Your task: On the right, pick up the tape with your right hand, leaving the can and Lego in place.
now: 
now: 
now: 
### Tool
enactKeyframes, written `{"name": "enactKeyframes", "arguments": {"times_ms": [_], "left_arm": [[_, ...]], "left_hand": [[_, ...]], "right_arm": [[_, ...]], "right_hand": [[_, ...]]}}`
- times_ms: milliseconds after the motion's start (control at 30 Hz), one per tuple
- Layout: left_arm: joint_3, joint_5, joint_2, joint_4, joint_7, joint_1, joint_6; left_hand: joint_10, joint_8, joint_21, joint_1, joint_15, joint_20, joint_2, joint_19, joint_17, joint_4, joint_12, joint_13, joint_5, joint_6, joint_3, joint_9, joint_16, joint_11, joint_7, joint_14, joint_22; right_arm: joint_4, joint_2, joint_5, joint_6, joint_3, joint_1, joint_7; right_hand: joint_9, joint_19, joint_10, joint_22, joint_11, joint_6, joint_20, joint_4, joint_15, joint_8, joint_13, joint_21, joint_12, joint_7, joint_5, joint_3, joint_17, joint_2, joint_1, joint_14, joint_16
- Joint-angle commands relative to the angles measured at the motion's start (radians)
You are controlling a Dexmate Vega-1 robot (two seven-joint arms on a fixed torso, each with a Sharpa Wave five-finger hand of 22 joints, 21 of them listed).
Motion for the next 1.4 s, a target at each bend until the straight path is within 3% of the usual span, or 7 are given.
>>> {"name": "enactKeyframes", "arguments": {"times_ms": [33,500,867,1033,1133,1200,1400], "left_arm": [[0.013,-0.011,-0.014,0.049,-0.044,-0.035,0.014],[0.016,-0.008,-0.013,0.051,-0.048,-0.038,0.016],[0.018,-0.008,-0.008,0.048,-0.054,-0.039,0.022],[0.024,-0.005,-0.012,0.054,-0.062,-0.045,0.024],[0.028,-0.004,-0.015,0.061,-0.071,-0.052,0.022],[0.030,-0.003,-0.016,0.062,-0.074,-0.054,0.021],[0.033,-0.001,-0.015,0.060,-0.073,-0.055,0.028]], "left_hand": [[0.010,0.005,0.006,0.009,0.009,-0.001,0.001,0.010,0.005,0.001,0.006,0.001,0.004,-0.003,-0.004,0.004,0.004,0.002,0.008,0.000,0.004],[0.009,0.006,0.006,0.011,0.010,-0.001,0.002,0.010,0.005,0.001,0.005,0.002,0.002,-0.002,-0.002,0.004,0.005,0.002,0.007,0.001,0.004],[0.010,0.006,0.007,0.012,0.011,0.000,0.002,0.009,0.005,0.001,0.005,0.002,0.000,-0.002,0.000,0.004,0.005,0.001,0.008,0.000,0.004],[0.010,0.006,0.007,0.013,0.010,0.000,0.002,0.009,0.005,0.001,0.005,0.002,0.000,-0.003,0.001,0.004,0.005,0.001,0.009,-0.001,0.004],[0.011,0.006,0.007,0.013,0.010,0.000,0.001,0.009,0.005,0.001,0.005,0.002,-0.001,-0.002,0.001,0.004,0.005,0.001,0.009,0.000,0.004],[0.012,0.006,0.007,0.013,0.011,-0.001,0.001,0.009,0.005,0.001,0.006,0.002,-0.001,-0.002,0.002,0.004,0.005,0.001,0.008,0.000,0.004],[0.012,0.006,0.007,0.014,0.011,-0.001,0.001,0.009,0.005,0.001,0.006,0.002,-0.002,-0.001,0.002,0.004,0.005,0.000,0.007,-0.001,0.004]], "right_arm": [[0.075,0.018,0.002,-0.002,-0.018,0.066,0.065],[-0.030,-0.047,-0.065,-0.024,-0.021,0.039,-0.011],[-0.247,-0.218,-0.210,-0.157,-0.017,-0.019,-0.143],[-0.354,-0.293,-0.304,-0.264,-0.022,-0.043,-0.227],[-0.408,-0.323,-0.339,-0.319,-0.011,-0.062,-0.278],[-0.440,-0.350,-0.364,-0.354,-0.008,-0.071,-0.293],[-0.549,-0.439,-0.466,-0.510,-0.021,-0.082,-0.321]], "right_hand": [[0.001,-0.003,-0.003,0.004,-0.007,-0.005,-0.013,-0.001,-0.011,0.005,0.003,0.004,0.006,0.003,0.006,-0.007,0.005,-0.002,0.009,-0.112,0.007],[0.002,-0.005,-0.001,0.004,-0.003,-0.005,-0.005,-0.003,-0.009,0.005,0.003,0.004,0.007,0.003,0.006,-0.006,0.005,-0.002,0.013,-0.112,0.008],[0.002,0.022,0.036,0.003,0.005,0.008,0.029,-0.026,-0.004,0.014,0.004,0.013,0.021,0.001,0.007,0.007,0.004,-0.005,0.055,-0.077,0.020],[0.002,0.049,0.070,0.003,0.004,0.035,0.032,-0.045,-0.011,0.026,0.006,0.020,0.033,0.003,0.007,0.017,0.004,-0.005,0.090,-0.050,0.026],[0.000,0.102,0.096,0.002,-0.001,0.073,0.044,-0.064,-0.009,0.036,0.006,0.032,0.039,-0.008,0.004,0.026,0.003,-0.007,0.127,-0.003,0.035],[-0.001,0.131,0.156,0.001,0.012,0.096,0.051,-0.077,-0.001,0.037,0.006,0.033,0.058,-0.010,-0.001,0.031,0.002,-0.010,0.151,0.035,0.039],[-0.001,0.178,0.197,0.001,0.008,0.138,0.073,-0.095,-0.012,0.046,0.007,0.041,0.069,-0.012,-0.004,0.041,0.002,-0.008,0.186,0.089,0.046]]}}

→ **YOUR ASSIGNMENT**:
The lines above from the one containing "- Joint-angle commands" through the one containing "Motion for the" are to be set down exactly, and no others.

→ **WRITTEN ANSWER**:
- Joint-angle commands relative to the angles measured at the motion's start (radians)
You are controlling a Dexmate Vega-1 robot (two seven-joint arms on a fixed torso, each with a Sharpa Wave five-finger hand of 22 joints, 21 of them listed).
Motion for the next 1.4 s, a target at each bend until the straight path is within 3% of the usual span, or 7 are given.

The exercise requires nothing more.